Source data:
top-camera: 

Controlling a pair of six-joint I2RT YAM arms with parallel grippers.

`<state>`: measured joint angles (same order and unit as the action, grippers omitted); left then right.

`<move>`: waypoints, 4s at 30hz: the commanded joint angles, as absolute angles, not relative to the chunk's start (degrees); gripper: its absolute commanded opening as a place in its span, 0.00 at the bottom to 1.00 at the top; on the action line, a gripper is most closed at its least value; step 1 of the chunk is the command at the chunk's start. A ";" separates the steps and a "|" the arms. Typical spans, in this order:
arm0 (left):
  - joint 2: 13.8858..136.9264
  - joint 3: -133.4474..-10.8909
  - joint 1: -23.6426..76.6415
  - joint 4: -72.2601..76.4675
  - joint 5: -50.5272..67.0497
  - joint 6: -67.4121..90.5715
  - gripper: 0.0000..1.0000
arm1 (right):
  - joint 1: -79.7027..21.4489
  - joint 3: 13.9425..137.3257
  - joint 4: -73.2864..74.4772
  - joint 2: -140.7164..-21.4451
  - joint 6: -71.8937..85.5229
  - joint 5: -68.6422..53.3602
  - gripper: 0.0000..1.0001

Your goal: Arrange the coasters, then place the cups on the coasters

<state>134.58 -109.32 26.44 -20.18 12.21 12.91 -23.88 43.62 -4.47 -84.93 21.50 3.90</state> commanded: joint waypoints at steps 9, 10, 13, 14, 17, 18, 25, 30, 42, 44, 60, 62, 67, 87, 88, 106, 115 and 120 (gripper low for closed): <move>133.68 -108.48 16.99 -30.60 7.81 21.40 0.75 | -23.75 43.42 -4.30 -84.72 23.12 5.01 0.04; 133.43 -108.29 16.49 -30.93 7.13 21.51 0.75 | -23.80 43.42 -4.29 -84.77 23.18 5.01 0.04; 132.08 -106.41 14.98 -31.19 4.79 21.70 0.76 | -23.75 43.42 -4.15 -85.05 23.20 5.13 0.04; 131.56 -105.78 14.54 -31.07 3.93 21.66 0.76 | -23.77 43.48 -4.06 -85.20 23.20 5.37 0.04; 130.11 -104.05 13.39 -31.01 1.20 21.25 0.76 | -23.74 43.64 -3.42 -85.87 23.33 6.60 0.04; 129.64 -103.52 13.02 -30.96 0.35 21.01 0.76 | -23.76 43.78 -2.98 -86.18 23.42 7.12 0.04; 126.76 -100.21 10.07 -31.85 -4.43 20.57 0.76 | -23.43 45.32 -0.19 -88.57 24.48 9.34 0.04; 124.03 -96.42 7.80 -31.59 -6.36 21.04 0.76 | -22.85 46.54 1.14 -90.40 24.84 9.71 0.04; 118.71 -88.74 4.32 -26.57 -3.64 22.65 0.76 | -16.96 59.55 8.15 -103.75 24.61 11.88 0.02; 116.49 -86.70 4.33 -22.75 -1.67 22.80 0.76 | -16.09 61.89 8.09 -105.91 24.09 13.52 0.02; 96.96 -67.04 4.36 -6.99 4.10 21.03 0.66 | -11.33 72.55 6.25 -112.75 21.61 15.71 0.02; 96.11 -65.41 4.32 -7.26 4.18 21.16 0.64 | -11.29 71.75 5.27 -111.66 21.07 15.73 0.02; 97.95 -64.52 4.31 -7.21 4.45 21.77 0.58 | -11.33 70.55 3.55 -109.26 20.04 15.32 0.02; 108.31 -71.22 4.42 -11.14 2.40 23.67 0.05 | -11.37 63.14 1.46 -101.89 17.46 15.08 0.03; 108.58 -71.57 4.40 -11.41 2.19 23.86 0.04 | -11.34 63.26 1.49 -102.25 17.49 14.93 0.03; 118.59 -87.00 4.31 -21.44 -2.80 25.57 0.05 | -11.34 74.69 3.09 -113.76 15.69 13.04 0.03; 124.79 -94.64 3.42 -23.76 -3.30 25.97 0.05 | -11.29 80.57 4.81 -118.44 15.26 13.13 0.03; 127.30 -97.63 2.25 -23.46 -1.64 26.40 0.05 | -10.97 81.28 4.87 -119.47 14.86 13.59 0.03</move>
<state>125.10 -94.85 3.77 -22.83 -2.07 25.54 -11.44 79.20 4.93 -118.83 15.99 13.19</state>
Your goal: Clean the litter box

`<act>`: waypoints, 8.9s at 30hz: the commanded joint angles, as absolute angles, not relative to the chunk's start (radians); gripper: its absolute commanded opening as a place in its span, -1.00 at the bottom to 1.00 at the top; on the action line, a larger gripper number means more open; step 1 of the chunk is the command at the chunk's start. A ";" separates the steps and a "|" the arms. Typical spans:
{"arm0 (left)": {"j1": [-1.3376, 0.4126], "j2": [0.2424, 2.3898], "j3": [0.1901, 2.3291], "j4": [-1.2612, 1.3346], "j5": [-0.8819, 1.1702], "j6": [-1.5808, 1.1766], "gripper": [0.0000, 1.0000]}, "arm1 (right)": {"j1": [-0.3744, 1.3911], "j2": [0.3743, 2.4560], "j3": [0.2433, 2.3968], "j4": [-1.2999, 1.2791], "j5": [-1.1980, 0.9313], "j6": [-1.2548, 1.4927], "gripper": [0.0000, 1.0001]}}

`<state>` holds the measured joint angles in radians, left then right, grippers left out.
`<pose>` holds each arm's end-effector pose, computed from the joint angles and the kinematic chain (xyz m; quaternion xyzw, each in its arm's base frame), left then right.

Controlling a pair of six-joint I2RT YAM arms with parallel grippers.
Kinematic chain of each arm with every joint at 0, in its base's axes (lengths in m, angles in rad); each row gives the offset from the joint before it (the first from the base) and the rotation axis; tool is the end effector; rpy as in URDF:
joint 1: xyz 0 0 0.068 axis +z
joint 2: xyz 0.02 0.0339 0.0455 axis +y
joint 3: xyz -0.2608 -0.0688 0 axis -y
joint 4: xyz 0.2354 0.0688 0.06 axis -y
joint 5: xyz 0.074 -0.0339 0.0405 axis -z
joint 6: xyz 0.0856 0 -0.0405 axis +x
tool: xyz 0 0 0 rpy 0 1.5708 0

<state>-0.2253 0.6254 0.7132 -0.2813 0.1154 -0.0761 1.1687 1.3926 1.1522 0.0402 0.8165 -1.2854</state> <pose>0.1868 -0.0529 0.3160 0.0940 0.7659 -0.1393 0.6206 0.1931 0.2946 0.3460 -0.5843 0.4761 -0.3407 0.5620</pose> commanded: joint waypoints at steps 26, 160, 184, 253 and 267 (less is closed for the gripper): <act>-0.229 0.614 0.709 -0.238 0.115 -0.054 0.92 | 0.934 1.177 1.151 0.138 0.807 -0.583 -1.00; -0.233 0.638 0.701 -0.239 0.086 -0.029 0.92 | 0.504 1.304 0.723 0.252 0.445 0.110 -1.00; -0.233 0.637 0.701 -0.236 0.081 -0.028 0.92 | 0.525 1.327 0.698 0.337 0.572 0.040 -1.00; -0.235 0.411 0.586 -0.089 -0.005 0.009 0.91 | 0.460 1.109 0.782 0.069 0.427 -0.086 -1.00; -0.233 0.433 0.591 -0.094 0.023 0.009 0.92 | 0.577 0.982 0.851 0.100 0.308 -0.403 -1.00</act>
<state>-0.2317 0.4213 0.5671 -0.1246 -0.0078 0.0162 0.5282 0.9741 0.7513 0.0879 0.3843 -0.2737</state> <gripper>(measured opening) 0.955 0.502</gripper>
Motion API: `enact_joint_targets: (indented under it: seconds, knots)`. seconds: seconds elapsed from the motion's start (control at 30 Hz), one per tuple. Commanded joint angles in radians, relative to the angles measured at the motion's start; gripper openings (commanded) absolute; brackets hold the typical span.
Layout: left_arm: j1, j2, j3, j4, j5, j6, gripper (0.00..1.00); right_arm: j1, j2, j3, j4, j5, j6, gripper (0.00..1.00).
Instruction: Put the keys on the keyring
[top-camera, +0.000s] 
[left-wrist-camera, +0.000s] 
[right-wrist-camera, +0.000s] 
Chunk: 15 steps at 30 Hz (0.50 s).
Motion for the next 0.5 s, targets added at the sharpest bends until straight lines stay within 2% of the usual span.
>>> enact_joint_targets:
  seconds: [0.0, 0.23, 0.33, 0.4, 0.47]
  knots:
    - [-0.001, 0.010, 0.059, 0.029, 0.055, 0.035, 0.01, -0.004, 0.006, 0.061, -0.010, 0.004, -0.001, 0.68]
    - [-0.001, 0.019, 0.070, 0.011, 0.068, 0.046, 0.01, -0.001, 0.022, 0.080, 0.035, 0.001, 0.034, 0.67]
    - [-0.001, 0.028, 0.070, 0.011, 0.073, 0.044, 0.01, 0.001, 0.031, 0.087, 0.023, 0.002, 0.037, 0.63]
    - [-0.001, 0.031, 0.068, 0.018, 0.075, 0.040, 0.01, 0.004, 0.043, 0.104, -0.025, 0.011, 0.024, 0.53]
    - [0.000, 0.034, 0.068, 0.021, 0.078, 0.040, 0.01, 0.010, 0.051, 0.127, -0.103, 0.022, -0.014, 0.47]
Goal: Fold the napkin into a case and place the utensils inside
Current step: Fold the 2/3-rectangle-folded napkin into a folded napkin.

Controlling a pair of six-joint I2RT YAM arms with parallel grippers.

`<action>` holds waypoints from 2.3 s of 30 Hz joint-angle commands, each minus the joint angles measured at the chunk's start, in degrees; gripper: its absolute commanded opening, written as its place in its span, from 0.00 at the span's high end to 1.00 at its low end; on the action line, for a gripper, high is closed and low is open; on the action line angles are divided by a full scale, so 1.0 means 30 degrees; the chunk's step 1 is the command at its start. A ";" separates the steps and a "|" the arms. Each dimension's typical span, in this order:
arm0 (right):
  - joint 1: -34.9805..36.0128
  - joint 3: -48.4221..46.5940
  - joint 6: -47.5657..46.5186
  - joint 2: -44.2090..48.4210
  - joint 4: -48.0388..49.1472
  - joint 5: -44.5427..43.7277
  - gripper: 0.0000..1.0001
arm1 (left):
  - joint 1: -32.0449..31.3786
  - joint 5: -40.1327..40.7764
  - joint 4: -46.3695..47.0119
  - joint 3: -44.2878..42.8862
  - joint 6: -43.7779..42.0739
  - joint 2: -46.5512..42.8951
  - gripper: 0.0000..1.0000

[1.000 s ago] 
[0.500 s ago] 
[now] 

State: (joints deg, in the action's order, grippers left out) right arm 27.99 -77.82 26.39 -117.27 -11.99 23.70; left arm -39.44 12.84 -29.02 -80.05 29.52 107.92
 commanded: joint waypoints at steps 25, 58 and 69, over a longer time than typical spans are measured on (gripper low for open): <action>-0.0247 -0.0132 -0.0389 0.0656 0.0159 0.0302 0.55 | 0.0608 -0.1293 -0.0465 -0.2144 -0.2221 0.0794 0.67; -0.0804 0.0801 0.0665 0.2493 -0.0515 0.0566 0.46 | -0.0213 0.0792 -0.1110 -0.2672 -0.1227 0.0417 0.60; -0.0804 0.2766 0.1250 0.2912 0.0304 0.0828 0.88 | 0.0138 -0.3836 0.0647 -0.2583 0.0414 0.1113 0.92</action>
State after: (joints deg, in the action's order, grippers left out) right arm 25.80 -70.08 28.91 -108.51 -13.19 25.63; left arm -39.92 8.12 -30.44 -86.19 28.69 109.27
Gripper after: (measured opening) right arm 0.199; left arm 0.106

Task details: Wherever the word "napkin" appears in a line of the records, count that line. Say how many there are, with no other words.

Solution to this exercise: 2